UDD M’thly#
With the UDD fractional age assumption, we can work with annual insurance and annuity factors \(A_x\) and \(\ddot{a}_x\), then adjust for a more appropriate frequency \(A^{(m)}_{x}\) and \(\ddot{a}^{(m)}_{x}\) using the following relationships.
Life insurance#
Under UDD, the values of annual \(A_x\) can be used to derive exact results for 1/mthly insurance \(A^{(m)}_{x}\).
\(A^{(m)}_x = \dfrac{i}{i^{(m)}} A_x\)
discrete whole life insurance
\({^2}A^{(m)}_x = \dfrac{i^2 + 2i}{(i^2 + 2i)^{(m)}} ~ {^2}A_x\)
doubling the force of interest for discrete whole life insurance
\(A^ {1~(m)}_{x:\overline{t|}} = \dfrac{i}{i^{(m)}} A^{1}_{x:\overline{t|}}\)
discrete term insurance
\(A^{(m)}_{x:\overline{t|}} = \dfrac{i}{i^{(m)}} A^{1}_{x:\overline{t|}} + ~_tE_x\)
endowment insurance combines the death and survival benefits, so we need to split off the death benefit to apply the derivations.
\(_{u|}A^{(m)}_{x} = ~_uE_x \dfrac{i}{i^{(m)}} A_{x+u}\)
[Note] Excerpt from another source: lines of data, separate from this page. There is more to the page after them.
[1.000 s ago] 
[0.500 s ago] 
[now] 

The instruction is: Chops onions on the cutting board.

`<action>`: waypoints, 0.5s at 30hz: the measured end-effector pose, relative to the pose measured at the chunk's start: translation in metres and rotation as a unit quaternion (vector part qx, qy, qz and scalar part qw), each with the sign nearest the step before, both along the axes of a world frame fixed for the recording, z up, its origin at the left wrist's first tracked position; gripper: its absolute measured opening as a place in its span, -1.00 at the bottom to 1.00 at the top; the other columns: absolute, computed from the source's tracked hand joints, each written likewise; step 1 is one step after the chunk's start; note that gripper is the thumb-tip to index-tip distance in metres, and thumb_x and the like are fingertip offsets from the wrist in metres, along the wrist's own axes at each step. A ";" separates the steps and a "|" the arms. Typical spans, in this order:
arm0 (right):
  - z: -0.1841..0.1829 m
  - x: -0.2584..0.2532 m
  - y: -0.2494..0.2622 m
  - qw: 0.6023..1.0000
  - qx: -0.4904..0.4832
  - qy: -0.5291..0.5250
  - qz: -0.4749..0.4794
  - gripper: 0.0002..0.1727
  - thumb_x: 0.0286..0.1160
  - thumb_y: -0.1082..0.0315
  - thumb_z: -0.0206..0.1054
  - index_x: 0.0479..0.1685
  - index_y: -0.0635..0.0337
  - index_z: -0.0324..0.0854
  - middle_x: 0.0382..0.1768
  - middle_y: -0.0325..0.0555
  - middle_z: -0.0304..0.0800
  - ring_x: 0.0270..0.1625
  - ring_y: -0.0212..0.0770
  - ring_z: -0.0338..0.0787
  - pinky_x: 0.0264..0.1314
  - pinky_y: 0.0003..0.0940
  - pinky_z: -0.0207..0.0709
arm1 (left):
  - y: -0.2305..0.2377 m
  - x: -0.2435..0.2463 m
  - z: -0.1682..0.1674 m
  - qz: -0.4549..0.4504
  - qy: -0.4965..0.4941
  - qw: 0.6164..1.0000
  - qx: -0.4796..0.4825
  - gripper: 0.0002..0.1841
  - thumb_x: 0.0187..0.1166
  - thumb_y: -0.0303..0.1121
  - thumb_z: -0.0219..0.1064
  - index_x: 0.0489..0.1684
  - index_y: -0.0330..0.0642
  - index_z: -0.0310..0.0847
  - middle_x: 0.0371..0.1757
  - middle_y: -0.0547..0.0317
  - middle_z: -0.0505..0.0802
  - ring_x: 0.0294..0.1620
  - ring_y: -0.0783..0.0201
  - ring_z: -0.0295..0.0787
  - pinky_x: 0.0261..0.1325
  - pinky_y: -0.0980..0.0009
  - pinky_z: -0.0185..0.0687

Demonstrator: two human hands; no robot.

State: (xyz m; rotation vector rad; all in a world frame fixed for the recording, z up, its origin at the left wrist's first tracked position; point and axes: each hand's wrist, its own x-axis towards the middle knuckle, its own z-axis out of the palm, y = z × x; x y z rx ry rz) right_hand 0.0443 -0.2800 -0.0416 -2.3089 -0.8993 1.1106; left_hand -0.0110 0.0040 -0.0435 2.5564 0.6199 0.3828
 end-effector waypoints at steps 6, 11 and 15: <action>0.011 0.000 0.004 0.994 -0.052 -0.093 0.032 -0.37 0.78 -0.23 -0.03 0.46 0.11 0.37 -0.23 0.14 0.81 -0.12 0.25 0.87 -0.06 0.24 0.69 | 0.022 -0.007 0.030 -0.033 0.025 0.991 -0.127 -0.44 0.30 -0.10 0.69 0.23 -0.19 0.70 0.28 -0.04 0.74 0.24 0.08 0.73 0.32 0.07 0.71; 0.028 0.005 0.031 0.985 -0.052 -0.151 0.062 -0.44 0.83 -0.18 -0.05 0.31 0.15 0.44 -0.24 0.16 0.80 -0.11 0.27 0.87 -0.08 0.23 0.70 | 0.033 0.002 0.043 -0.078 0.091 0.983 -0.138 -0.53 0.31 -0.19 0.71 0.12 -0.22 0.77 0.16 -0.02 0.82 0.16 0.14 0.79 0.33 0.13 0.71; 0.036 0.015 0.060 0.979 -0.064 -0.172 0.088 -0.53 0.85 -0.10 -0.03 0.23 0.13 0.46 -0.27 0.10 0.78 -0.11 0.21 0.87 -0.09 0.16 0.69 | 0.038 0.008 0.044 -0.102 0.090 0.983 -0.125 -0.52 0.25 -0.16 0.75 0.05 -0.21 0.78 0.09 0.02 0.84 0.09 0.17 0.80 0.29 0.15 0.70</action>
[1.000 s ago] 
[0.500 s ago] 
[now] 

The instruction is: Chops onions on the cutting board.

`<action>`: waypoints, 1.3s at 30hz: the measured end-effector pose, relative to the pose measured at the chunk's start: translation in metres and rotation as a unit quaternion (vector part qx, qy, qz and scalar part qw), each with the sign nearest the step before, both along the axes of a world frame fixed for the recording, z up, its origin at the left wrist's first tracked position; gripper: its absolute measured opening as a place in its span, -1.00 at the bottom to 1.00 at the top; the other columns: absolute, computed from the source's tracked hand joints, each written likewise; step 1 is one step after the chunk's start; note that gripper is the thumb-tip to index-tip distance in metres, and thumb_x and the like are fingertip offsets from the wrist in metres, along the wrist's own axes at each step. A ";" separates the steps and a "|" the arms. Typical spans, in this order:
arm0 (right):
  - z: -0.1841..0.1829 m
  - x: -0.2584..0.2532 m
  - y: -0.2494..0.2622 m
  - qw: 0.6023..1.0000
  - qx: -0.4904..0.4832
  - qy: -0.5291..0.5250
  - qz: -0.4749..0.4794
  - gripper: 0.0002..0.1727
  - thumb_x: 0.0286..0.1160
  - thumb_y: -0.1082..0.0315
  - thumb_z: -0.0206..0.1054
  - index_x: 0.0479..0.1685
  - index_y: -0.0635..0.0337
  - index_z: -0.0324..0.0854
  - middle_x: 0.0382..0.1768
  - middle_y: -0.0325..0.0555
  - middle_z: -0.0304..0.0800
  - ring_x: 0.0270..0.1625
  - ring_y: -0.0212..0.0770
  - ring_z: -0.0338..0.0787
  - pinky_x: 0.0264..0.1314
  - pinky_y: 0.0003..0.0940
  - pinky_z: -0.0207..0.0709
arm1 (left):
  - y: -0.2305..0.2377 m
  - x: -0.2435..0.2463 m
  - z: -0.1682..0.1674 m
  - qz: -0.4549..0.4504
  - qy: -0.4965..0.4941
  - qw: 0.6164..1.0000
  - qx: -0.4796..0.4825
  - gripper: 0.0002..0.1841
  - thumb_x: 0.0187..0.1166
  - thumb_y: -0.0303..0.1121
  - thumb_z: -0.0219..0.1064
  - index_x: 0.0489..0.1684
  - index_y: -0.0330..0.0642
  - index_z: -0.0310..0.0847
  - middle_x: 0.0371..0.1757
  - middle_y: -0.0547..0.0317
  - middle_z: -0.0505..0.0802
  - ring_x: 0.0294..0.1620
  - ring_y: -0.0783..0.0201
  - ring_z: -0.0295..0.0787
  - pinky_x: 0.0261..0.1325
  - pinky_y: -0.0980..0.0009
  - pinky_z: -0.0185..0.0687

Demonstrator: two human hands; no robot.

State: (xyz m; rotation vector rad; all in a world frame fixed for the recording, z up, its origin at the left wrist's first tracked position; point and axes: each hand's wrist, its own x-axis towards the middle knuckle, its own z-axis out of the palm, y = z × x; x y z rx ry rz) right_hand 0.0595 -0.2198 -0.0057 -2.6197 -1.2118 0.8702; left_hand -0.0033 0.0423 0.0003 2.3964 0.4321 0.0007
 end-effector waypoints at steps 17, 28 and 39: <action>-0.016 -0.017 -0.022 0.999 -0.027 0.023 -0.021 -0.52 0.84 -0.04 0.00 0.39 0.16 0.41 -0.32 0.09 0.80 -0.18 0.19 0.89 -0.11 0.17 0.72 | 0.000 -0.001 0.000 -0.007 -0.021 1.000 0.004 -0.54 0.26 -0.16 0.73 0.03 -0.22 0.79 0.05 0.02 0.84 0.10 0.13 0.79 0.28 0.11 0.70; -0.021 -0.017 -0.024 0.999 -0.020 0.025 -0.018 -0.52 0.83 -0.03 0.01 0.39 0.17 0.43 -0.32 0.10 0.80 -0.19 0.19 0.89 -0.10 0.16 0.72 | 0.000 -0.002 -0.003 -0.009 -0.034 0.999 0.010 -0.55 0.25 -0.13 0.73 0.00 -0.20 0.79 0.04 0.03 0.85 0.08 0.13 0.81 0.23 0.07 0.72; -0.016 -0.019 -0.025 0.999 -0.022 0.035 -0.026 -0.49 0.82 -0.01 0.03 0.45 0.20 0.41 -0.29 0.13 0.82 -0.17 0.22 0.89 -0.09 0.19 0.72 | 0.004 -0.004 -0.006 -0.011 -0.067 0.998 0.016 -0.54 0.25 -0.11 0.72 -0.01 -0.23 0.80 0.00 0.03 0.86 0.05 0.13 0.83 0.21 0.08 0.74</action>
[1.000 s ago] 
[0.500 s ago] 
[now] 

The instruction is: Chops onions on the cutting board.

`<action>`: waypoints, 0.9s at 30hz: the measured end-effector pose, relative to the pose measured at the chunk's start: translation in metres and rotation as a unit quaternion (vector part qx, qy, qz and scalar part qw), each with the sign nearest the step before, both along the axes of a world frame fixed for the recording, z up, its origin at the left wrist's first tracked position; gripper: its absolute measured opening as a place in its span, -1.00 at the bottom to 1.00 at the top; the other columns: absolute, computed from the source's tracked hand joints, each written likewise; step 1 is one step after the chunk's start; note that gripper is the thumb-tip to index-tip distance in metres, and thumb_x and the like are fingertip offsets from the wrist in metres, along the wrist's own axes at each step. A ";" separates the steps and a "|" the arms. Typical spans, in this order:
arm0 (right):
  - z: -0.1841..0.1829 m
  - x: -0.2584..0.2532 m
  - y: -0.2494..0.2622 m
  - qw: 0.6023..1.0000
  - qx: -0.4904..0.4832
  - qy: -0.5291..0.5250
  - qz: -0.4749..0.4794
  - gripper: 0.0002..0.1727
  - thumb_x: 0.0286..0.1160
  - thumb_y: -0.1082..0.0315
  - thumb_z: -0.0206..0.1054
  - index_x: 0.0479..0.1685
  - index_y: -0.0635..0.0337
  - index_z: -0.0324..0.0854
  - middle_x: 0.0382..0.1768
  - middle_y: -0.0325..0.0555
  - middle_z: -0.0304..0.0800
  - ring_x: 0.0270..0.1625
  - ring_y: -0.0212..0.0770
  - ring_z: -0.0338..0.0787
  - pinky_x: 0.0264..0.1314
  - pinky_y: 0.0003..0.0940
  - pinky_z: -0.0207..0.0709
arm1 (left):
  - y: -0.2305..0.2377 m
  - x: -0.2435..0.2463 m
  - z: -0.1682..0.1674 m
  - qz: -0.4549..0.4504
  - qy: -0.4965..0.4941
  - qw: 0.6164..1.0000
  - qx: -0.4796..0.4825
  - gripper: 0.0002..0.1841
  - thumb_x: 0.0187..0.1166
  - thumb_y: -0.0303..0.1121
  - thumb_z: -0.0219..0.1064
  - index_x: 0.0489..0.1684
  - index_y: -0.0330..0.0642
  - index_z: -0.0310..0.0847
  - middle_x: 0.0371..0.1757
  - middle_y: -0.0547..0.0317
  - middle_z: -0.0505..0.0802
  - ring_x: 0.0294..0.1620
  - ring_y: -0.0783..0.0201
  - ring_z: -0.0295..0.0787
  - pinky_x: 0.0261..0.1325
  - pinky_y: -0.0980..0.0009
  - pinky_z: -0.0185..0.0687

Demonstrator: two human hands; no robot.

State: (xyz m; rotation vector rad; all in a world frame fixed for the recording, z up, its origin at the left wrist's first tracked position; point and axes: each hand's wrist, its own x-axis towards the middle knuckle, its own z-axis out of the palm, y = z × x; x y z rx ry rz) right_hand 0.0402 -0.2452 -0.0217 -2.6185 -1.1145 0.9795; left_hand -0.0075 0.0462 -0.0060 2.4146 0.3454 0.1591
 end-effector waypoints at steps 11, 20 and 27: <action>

discrete deferred insurance
Continuous Life Insurance#
Under UDD, continuous life insurance can also be related to annual life insurance factors
\(\overline{A}_x = \dfrac{i}{\delta} A_x\)
whole life insurance
\({^2}\overline{A}_x = \dfrac{i^2 + 2i}{2\delta} ~ {^2} A_x\)
doubling the force of interest for whole life insurance
\(\overline{A}^ {1}_{x:\overline{t|}} = \dfrac{i}{\delta} A^{1}_{x:\overline{t|}}\)
term life insurance
\(\overline{A}_{x:\overline{t|}} = \dfrac{i}{\delta} A^{1}_{x:\overline{t|}} + ~_tE_x\)
endowment insurance
\(_{u|}\overline{A}_{x} = ~_uE_x ~ \dfrac{i}{\delta} A_{x+u}\)
deferred life insurance
Interest functions#
Under UDD, values of 1/mthly life annuities can be adjusted from annual life annuity factors using interest rate functions \(\alpha(m)\) and \(\beta(m)\). This can be shown by subtituting in annuity twins into the insurance relationships above.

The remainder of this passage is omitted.